This is the main notebook, it is used to create the map and any data we need for the website.

We will not explain in this notebook the result obtained or the reason why we want them, those will be discuss in the data story

In [7]:
import pandas as pd
import numpy as np
import json
import folium

#This 2 library are used for clustering the data
from sklearn.cluster import KMeans, DBSCAN
#This library is used to reduce a vector in such way as to retain as much data as possible
from sklearn.decomposition import PCA

import matplotlib.pyplot as plt

In [45]:
#This allow us to load the content of data.pkl, 
#this file contains all the data about the votation (especially for us the approval rate) 
#for all canton and all votation of the last 30 years
data = pd.read_pickle("data/data.pkl")

The following cell is loading all the data we need to draw the map. 

In [46]:
#coordinate for folium of the center of Switzerland
switzerland_coord = [46.765213, 8.252444]

#path to a geojson with in it all the borders between cantons and the swiss border.
town_geo_path = r'data/switzerland_borders/municipalities_no_urnes.geojson'
#content of the geojson 
geo_json_data = json.load(open(town_geo_path, encoding="utf8"))
#list of the name of all the commune into the geojson
commune = [x['name']  for x in geo_json_data['features']]

This cell is creating a matrix that represent the dataframe data with a line representing a commune and a column a votation.
This will be used when we will need to clustre our data.
It is possible to pass from a commune to its line on the matrix and the other way around by using respectively commune_dict (which is a dictionary commune to index) and commue_list. It is the same for each vote with votation_dict and votation_list.

If we are missing some data for the matrix we put this vote of a canton to 50% because we cannot let a empty case for the clustering and this way the votation will be counting as not really having an opinion about the vote. (This case will happen 1306 on 696696 so this will not skew the resuts too much).

In [47]:
commune_list = list(set(data['Commune'].values))
commune_dict = { val : idx for idx , val in enumerate(commune_list)   }

votation_list = list(set(data['Votation'].values))
votation_dict = { val : idx for idx , val in enumerate(votation_list)   }

# we create an array of the good size and for each line we get the the result of the votation in the good position,
#using the dictionaries to find the good indexes.
X = np.ones((len(commune_list) , len(votation_list) ) , dtype=float)
for x in data [['Commune','Votation','Oui en %']].fillna(50).values :
    X [commune_dict[x[0]]][votation_dict[x[1]]] = x[2]
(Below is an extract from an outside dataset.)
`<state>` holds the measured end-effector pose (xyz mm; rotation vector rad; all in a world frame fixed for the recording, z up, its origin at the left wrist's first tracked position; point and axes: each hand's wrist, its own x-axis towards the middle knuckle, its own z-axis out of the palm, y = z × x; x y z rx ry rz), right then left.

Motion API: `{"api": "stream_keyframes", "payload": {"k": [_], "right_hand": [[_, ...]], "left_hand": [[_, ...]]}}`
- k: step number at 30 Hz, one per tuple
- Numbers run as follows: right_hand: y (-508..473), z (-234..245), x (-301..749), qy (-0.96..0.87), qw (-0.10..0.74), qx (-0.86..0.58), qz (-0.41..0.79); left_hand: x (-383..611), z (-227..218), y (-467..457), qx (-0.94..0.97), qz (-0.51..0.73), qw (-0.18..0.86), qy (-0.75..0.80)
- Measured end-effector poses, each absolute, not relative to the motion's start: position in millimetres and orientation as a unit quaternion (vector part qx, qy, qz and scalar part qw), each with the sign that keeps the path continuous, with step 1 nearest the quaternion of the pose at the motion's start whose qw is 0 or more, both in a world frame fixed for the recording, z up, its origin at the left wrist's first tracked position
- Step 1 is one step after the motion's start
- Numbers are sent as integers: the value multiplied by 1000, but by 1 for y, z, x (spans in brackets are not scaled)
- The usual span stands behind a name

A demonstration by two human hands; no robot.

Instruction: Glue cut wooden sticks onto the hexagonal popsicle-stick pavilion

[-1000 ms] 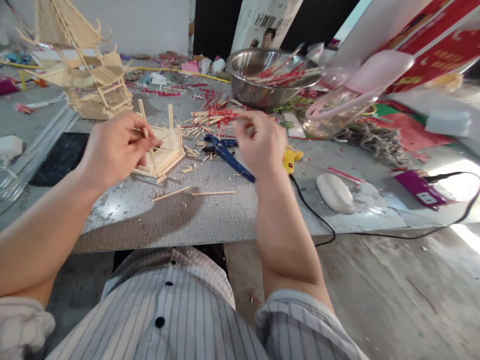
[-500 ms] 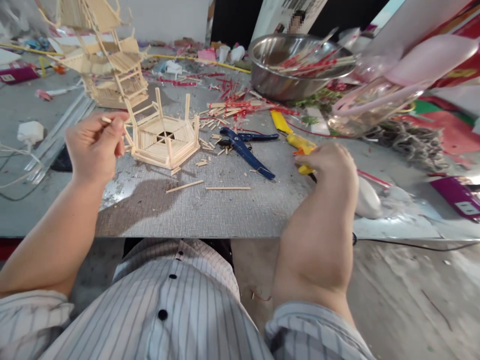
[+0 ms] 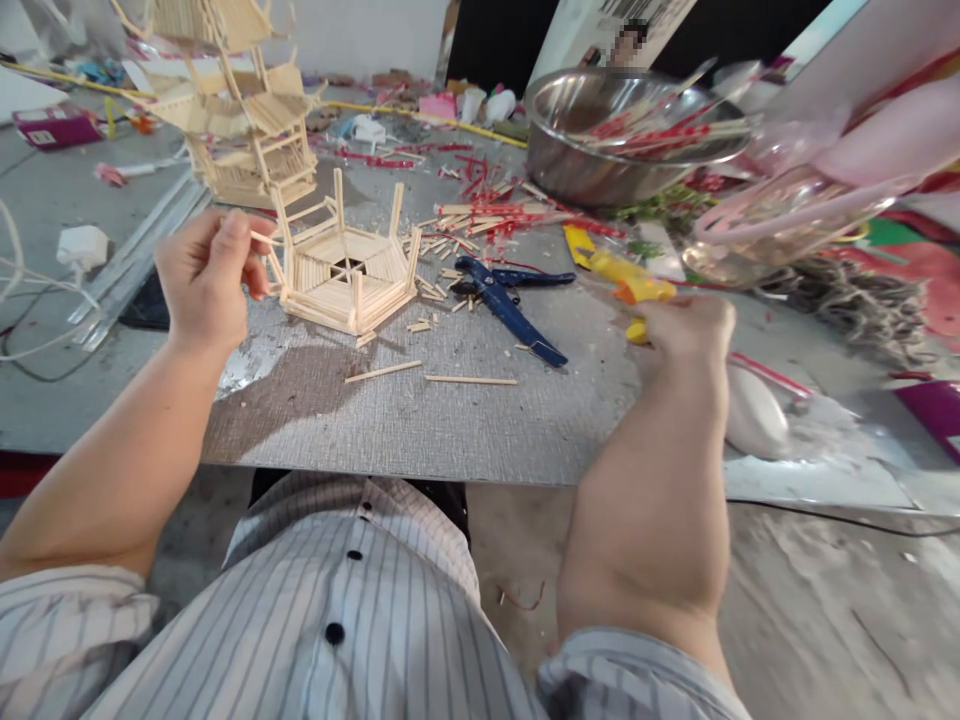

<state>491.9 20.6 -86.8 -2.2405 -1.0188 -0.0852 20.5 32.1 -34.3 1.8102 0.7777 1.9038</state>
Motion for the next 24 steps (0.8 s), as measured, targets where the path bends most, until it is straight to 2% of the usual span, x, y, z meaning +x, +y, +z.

This list is a color list that will be used to colour the different group in the maps where the distinction we want to do are about a few discrete values.

In [11]:
color_list = ['#ff0000' , '#00ff00' , '#0000ff' , '#ffff00' , '#ff00ff' , '#00ffff' , '#000000' ]

## Draw map languages

This map is about creating a map which show what language is talked in this commune and at which intensity, and it will show the most voted and less voted proposition by language.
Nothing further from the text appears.